* [WHAT TO PRODUCE]: A verbatim reproduction of the lines below, from the line containing "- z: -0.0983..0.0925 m" through the line containing "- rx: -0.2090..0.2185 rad", both ends included, is the whole required output.

[Collected data]
□ □ □ □

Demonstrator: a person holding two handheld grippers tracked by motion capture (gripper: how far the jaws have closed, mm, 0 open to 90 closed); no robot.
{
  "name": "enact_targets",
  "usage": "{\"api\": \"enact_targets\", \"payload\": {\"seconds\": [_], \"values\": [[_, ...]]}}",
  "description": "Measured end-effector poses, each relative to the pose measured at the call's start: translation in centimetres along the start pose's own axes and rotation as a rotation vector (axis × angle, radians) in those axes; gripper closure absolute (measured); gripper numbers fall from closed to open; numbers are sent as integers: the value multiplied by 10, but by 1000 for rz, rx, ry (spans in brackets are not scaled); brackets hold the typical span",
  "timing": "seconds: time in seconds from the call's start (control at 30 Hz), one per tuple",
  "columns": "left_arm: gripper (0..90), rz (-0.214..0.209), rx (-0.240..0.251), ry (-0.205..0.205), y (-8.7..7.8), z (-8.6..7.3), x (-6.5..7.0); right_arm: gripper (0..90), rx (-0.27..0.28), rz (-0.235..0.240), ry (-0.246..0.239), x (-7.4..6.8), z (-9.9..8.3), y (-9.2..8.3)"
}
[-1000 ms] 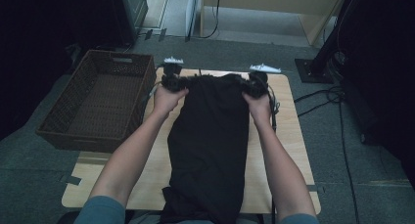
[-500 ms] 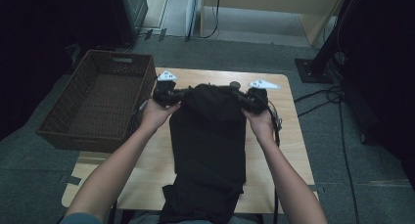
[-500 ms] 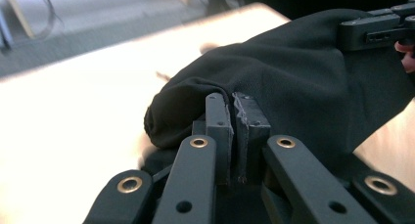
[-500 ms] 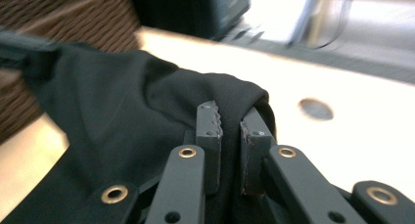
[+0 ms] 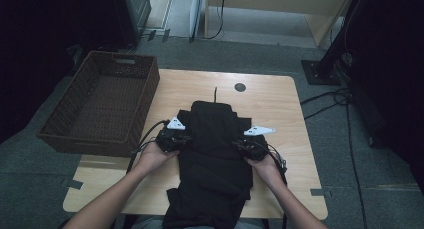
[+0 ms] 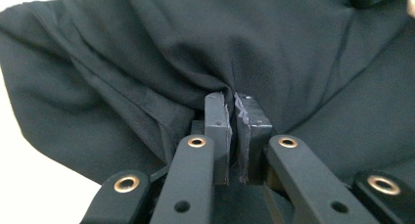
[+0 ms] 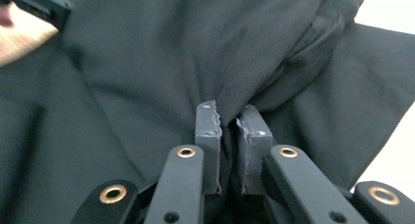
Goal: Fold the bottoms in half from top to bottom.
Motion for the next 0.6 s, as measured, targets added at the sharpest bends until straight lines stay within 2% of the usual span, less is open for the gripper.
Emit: {"api": "enact_targets", "payload": {"seconds": [0.13, 0.27, 0.33, 0.4, 0.53, 0.6], "values": [[846, 1, 13, -49, 13, 6, -11, 814, 1, -32, -11, 9, 3, 11], [843, 43, 38, -105, 25, 21, -30, 816, 31, -70, 6, 26, 18, 27], [842, 67, 45, -130, 29, 27, -39, 816, 43, -79, 35, 35, 27, 37], [842, 94, 51, -152, 34, 34, -50, 814, 54, -91, 33, 41, 37, 47], [836, 135, 43, -186, 41, 48, -68, 813, 62, -106, 47, 53, 55, 65], [833, 150, 44, -190, 45, 54, -77, 812, 60, -115, 40, 59, 63, 72]]}}
Point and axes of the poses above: each handheld gripper's, and its own axes: y roughly forward along the jaws, z roughly out of its top, x roughly to its right, the point moved 2 cm from there along y, roughly forward along the jaws
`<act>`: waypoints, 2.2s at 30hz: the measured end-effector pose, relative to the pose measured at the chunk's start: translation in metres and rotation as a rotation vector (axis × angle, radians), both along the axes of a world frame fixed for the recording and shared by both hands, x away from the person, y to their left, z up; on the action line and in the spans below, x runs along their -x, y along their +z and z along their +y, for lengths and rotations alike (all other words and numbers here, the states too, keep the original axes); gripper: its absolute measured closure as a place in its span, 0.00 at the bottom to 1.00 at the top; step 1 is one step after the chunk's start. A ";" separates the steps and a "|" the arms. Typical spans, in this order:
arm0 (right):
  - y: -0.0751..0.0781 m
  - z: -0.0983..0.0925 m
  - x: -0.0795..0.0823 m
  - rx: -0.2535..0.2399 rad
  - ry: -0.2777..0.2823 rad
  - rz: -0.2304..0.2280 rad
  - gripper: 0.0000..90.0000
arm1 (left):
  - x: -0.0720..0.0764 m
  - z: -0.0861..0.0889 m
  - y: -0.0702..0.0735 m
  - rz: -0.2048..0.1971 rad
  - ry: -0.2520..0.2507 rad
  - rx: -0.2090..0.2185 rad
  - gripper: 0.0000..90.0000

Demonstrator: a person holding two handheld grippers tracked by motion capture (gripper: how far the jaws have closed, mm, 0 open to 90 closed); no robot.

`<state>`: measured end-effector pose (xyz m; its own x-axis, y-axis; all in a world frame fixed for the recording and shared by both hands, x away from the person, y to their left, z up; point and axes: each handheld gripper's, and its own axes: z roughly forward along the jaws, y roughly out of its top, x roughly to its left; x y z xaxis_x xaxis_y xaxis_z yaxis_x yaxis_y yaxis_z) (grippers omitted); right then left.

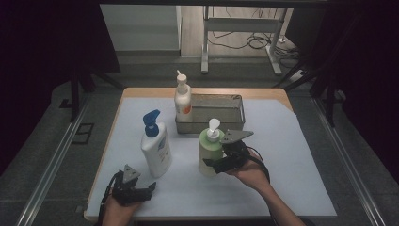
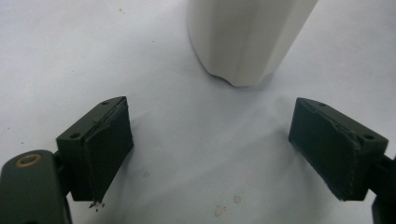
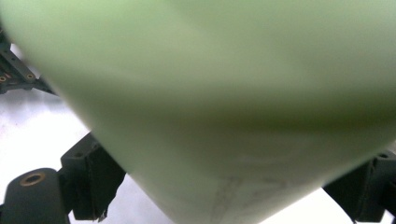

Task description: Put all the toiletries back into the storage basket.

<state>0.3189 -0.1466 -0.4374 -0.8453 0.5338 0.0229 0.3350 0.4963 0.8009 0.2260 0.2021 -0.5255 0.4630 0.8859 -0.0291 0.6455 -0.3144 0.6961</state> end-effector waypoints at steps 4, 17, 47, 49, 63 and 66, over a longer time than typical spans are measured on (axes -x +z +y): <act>0.001 0.000 0.002 0.008 -0.006 -0.011 0.13 | 0.000 0.000 0.000 0.001 0.000 0.001 0.14; 0.006 0.000 -0.001 0.015 -0.022 0.033 0.14 | 0.000 0.000 0.000 0.003 -0.003 -0.002 0.14; 0.064 -0.004 -0.033 0.012 -0.070 -0.026 0.14 | 0.000 0.000 0.000 0.004 -0.003 -0.002 0.14; 0.067 -0.003 -0.036 0.016 -0.075 -0.031 0.14 | 0.000 0.000 0.000 0.003 -0.003 -0.003 0.14; 0.080 0.000 -0.059 0.008 -0.119 -0.040 0.14 | 0.000 0.000 0.000 0.003 -0.002 -0.002 0.14; 0.083 0.002 -0.065 0.009 -0.129 -0.041 0.14 | 0.000 0.000 0.000 0.004 -0.003 -0.002 0.14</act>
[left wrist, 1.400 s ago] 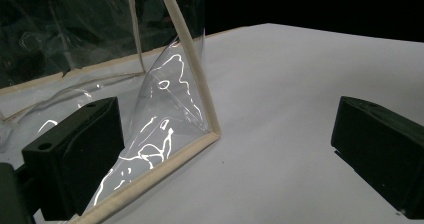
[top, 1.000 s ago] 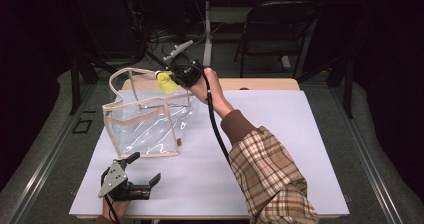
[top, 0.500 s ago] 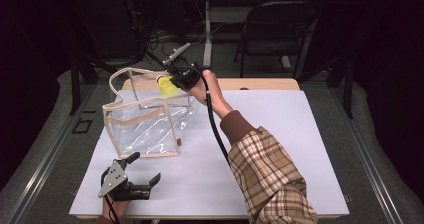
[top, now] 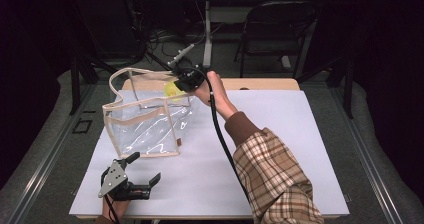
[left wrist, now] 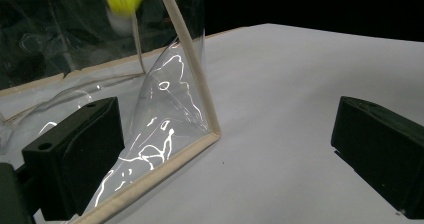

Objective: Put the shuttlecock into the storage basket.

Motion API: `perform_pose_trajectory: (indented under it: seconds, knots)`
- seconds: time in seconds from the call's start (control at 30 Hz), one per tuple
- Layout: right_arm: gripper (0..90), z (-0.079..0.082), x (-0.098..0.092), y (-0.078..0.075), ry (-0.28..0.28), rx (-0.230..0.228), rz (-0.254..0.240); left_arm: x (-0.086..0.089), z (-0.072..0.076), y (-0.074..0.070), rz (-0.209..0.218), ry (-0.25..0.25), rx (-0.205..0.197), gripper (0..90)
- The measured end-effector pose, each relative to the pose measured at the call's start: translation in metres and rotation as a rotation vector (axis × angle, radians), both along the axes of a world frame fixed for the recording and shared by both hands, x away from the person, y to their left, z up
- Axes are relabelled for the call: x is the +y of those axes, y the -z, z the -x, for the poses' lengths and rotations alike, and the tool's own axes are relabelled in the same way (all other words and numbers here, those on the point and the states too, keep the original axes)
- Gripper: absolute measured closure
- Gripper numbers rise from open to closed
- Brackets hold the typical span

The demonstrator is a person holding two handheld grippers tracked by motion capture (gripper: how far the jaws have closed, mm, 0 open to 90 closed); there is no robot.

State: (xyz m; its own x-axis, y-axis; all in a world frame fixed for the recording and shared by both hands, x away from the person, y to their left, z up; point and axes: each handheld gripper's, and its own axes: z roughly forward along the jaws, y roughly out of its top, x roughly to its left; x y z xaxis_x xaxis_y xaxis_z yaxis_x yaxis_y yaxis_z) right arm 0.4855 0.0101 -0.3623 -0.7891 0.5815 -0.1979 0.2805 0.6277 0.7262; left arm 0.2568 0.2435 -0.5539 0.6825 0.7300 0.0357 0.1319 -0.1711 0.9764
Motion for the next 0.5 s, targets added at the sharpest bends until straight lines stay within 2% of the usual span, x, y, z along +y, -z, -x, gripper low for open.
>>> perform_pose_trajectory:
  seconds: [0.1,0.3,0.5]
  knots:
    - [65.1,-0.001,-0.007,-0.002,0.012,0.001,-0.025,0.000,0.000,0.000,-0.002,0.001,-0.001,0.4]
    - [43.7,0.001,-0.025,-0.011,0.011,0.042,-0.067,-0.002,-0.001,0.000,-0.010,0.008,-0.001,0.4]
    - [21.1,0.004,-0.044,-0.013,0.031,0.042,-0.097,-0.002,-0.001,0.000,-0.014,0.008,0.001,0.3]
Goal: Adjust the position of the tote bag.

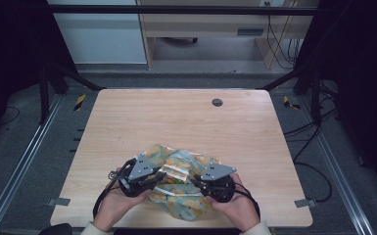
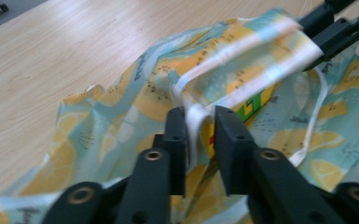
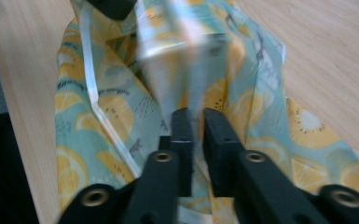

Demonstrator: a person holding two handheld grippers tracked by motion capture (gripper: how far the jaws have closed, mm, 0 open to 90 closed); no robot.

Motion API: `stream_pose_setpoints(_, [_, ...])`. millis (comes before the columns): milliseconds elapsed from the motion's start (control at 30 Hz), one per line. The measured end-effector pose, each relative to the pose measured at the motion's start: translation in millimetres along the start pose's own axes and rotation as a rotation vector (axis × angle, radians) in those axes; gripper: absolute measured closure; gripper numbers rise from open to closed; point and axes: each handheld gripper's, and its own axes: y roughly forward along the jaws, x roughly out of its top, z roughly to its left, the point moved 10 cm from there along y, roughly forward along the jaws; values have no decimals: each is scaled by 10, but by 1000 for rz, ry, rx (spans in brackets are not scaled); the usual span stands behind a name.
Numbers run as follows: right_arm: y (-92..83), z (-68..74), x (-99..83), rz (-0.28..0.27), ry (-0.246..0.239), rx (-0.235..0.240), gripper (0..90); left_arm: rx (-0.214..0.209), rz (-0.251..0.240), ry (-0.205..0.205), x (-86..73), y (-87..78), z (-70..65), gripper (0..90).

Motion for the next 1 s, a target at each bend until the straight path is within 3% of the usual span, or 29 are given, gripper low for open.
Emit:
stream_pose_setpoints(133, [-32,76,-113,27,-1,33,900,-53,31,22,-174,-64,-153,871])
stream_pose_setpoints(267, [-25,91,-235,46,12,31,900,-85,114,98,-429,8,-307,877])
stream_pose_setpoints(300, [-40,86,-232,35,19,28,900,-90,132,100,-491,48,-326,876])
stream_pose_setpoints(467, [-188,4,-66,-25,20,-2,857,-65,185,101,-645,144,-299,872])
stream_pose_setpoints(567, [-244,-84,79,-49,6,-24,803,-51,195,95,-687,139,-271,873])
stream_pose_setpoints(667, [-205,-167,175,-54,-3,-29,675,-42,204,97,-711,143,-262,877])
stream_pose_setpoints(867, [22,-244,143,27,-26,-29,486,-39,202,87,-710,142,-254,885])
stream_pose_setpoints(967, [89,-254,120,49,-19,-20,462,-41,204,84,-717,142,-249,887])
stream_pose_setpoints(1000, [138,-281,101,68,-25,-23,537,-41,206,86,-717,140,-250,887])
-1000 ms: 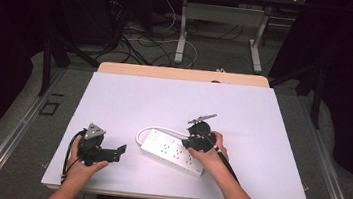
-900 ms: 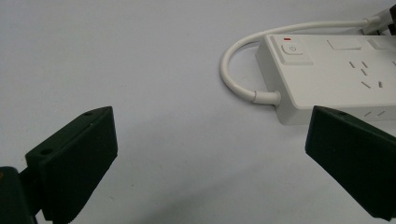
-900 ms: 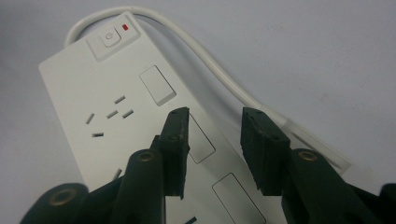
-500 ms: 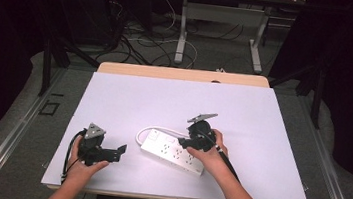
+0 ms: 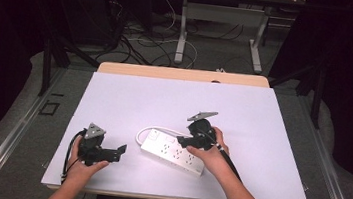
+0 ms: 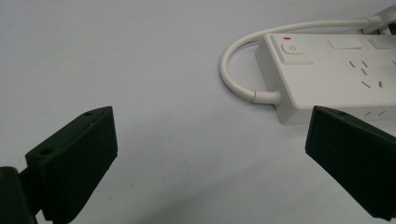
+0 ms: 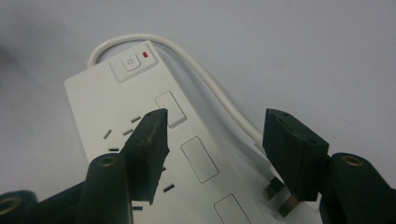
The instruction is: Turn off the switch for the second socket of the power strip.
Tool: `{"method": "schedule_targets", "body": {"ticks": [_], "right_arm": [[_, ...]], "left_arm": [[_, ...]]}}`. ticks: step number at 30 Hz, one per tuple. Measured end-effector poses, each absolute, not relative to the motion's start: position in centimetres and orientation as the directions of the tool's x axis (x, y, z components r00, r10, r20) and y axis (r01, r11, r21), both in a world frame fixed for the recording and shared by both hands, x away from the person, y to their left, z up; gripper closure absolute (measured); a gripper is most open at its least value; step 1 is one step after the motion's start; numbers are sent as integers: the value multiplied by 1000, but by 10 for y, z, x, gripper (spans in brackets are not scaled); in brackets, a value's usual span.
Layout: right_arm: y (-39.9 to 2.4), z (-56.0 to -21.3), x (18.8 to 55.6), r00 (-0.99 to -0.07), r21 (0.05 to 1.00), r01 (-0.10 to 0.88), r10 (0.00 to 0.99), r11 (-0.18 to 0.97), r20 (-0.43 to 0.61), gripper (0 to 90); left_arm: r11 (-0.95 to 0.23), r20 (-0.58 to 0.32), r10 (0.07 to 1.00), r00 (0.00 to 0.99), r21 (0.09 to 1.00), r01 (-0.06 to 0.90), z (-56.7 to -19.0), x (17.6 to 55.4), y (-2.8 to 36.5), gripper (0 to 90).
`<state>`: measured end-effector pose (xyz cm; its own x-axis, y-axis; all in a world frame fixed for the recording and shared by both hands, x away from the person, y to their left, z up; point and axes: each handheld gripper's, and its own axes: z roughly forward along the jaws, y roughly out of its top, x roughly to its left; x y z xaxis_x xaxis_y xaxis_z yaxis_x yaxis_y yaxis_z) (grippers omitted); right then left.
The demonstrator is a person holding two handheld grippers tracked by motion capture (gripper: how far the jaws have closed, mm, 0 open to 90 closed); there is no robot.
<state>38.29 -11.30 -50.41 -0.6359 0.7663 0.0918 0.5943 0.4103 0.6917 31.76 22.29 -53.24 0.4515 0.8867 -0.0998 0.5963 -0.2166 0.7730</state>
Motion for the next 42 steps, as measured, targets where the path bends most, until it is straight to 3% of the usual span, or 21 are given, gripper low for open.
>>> {"method": "schedule_targets", "body": {"ticks": [9,14,24,29,42], "right_arm": [[-116,-499,383,-622,712,582,779,392,80,306],[-118,-495,384,-624,715,581,777,388,85,193],[-120,-489,381,-607,730,581,789,359,94,136],[-125,-486,379,-599,739,576,796,349,91,9],[-140,-479,373,-583,758,555,811,343,59,0]], "left_arm": [[-217,-99,887,451,773,596,-532,318,223,22],[-222,-99,885,455,768,600,-532,318,223,22],[-217,-98,888,450,773,596,-532,318,223,22],[-211,-105,888,447,772,600,-533,317,222,22],[-220,-102,886,452,765,605,-532,318,223,22]]}}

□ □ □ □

* [TASK SOLUTION]:
  - z: -0.0983..0.0925 m
  - x: -0.0795..0.0823 m
  - rx: -0.2535..0.2399 rad
  - ry: -0.2777..0.2823 rad
  - rz: -0.2304..0.2280 rad
  - gripper: 0.0000..90.0000
arm1 (left):
  - x: -0.0720..0.0764 m
  - z: -0.0861..0.0889 m
  - y: -0.0702..0.0735 m
  - rz: -0.2048..0.1971 rad
  - ry: -0.2520..0.2507 rad
  - rx: -0.2090..0.2185 rad

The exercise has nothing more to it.